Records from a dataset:
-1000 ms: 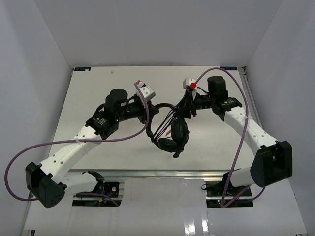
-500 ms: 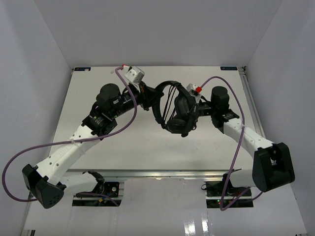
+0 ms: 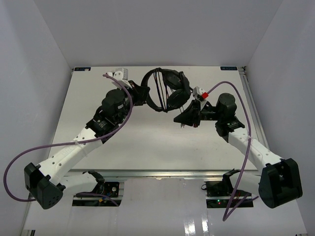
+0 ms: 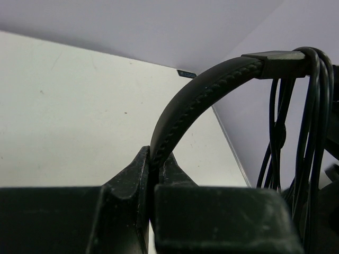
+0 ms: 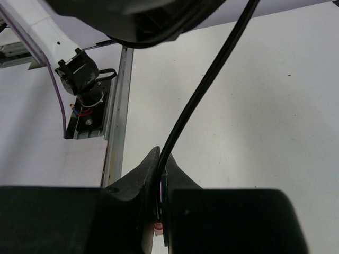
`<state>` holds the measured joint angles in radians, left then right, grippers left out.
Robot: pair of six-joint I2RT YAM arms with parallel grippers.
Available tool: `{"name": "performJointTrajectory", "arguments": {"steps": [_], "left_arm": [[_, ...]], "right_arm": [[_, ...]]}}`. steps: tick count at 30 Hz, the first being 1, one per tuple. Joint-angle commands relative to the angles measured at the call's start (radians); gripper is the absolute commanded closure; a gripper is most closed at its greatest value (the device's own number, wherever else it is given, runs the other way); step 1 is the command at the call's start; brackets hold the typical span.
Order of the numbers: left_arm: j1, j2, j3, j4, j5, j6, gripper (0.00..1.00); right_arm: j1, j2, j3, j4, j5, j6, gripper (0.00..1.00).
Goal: Wrap the headphones
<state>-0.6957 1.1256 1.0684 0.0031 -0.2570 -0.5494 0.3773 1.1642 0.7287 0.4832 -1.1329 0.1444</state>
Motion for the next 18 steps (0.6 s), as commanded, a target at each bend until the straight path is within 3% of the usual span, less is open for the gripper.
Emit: {"name": "performJointTrajectory", "arguments": {"steps": [1, 8, 14, 18], "left_arm": [[0.015, 0.039, 0.079, 0.028, -0.287, -0.249, 1.0], [0.013, 0.201, 0.136, -0.264, -0.386, -0.448, 1.0], [0.018, 0.253, 0.011, -0.361, -0.476, -0.596, 1.0], [0.03, 0.363, 0.029, -0.423, -0.479, -0.667, 1.0]], "right_arm": [[0.019, -0.017, -0.031, -0.07, 0.05, -0.051, 0.92], [0.026, 0.055, -0.104, -0.001, 0.138, -0.001, 0.92], [0.029, 0.16, -0.175, 0.156, 0.174, 0.069, 0.92], [0.03, 0.258, -0.174, 0.194, 0.194, 0.104, 0.92]]}}
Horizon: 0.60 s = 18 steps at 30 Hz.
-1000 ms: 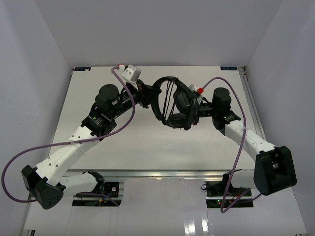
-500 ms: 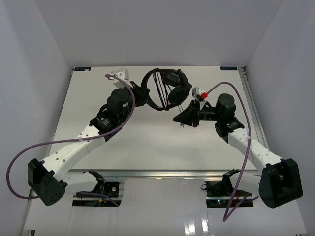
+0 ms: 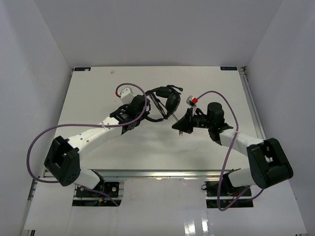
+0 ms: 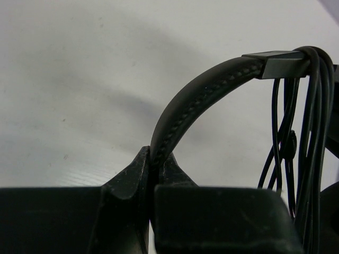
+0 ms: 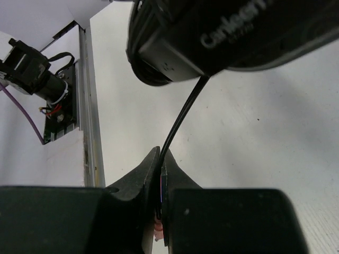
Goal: Wrap the headphones
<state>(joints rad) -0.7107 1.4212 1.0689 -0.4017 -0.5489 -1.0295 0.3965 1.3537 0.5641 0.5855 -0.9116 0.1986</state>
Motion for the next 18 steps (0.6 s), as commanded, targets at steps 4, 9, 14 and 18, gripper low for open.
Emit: {"name": "performJointTrajectory", "arguments": {"steps": [4, 9, 14, 18], "left_arm": [[0.049, 0.205, 0.12, -0.156, -0.178, -0.257, 1.0], [0.05, 0.323, 0.177, -0.219, -0.177, -0.296, 1.0], [0.053, 0.417, 0.236, -0.274, -0.2, -0.275, 1.0], [0.054, 0.476, 0.27, -0.326, -0.196, -0.282, 0.98]], "right_arm": [[0.015, 0.203, 0.047, 0.044, -0.052, 0.029, 0.92], [0.043, 0.32, 0.081, 0.022, -0.063, -0.022, 0.92], [0.048, 0.369, 0.113, -0.045, -0.066, -0.068, 0.89], [0.047, 0.385, 0.166, -0.156, -0.063, -0.141, 0.74]]}}
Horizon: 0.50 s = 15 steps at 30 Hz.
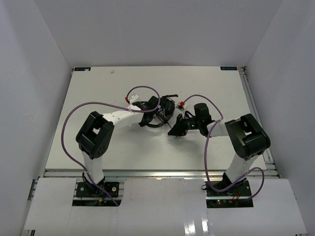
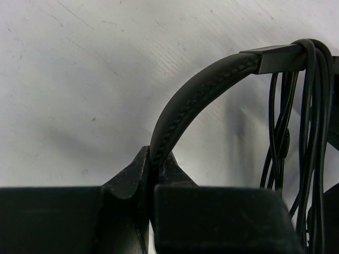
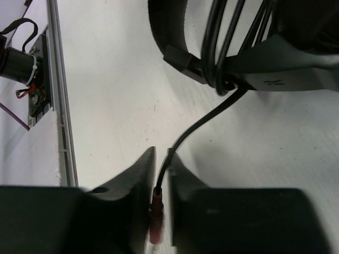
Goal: Wrap the headphones
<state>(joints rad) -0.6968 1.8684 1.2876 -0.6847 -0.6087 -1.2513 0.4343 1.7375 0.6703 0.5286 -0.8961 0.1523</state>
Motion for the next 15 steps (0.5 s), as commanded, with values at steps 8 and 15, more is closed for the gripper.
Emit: {"name": "performJointTrajectory", "arguments": {"steps": [8, 15], "left_arm": [[0.04, -0.087, -0.02, 0.084, -0.07, 0.098, 0.24], [0.04, -0.256, -0.078, 0.123, 0.021, 0.265, 0.02]], "right_arm": [[-0.056, -0.132, 0.054, -0.287, 0.011, -0.244, 0.33], [-0.161, -0.339, 0.055, -0.559, 0.132, -0.425, 0.22]]}}
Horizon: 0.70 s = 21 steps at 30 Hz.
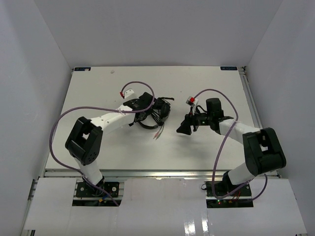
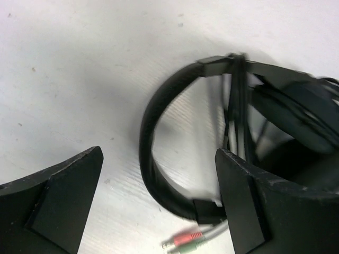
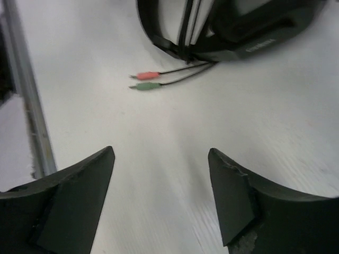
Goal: Wrap the headphones
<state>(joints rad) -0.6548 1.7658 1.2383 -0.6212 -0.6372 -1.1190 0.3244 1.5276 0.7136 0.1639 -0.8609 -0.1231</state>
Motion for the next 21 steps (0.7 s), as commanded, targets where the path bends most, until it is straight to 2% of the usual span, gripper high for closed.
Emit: {"name": "performJointTrajectory", "arguments": {"steps": [1, 4, 6, 7, 8, 10, 12, 16, 21], "left_arm": [[-0.002, -0.197, -0.04, 0.07, 0.066, 0.174, 0.02], [-0.002, -0.358, -0.112, 0.156, 0.223, 0.351, 0.02], [-0.002, -0.461, -0.186, 0.247, 0.346, 0.471, 0.02], [0.0, -0.559, -0.22, 0.282, 0.411, 0.563, 0.02], [0.0, -0.56, -0.255, 0.317, 0.479, 0.564, 0.02], [0.007, -0.746, -0.349, 0.384, 0.659, 0.697, 0.02], [0.009, -0.82, -0.412, 0.38, 0.757, 0.737, 0.02], [0.011, -0.986, -0.472, 0.332, 0.859, 0.836, 0.02], [0.012, -1.197, -0.591, 0.307, 0.941, 0.946, 0.02]], "right_arm": [[-0.058, -0.159, 0.016, -0.225, 0.125, -0.16, 0.18], [-0.068, -0.273, 0.054, -0.329, 0.251, -0.135, 0.1], [-0.071, -0.326, 0.091, -0.377, 0.367, -0.1, 0.1], [-0.073, -0.38, 0.095, -0.386, 0.408, -0.09, 0.1], [-0.076, -0.38, 0.095, -0.394, 0.439, -0.09, 0.1], [-0.079, -0.503, 0.08, -0.389, 0.553, -0.037, 0.1], [-0.08, -0.559, 0.063, -0.378, 0.657, -0.019, 0.1], [-0.093, -0.684, 0.001, -0.357, 0.783, -0.004, 0.1], [-0.196, -0.771, -0.05, -0.382, 0.791, 0.071, 0.1]]}}
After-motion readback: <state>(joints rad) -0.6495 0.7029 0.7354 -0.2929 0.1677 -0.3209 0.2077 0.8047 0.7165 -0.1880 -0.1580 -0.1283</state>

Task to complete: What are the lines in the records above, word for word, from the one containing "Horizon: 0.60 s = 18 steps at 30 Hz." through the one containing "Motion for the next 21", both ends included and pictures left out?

Task result:
Horizon: 0.60 s = 18 steps at 30 Hz.
-1000 ms: 
-500 ms: 
+0 ms: 
+0 ms: 
+0 ms: 
Goal: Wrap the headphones
<state>(joints rad) -0.7107 1.4212 1.0689 -0.4017 -0.5489 -1.0295 0.3965 1.3537 0.5641 0.5855 -0.9116 0.1986</state>
Motion for the next 18 steps (0.6 s), as commanded, targets at steps 4, 9, 14 and 18, gripper low for open.
Emit: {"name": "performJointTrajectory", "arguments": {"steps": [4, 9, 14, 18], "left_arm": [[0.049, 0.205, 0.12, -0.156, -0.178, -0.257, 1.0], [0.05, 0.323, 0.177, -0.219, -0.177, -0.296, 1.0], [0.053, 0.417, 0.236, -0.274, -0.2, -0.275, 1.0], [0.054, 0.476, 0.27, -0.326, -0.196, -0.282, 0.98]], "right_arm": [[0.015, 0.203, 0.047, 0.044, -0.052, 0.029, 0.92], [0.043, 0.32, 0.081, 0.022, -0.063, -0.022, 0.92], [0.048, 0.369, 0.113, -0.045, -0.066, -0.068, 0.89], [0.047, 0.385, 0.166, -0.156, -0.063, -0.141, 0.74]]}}
Horizon: 0.50 s = 15 steps at 30 Hz.
Goal: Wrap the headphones
<state>(joints rad) -0.6968 1.8684 1.2876 -0.6847 -0.6087 -1.2513 0.4343 1.7375 0.6703 0.5286 -0.8961 0.1523</state>
Motion for the next 15 steps (0.5 s), as commanded, with values at steps 8 and 15, more is closed for the gripper.
Emit: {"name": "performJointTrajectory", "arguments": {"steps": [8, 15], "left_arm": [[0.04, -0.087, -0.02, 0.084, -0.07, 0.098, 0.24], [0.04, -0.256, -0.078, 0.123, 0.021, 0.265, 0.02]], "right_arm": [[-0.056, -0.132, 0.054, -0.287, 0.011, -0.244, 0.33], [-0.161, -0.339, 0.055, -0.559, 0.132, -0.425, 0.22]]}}
Horizon: 0.70 s = 21 steps at 30 Hz.
Goal: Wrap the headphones
<state>(joints rad) -0.6548 1.7658 1.2383 -0.6212 -0.6372 -1.1190 0.3244 1.5276 0.7136 0.1639 -0.8609 -0.1231</state>
Motion for the next 21 steps (0.7 s), as commanded, targets where the path bends most, until it is straight to 2% of the usual span, gripper high for closed.

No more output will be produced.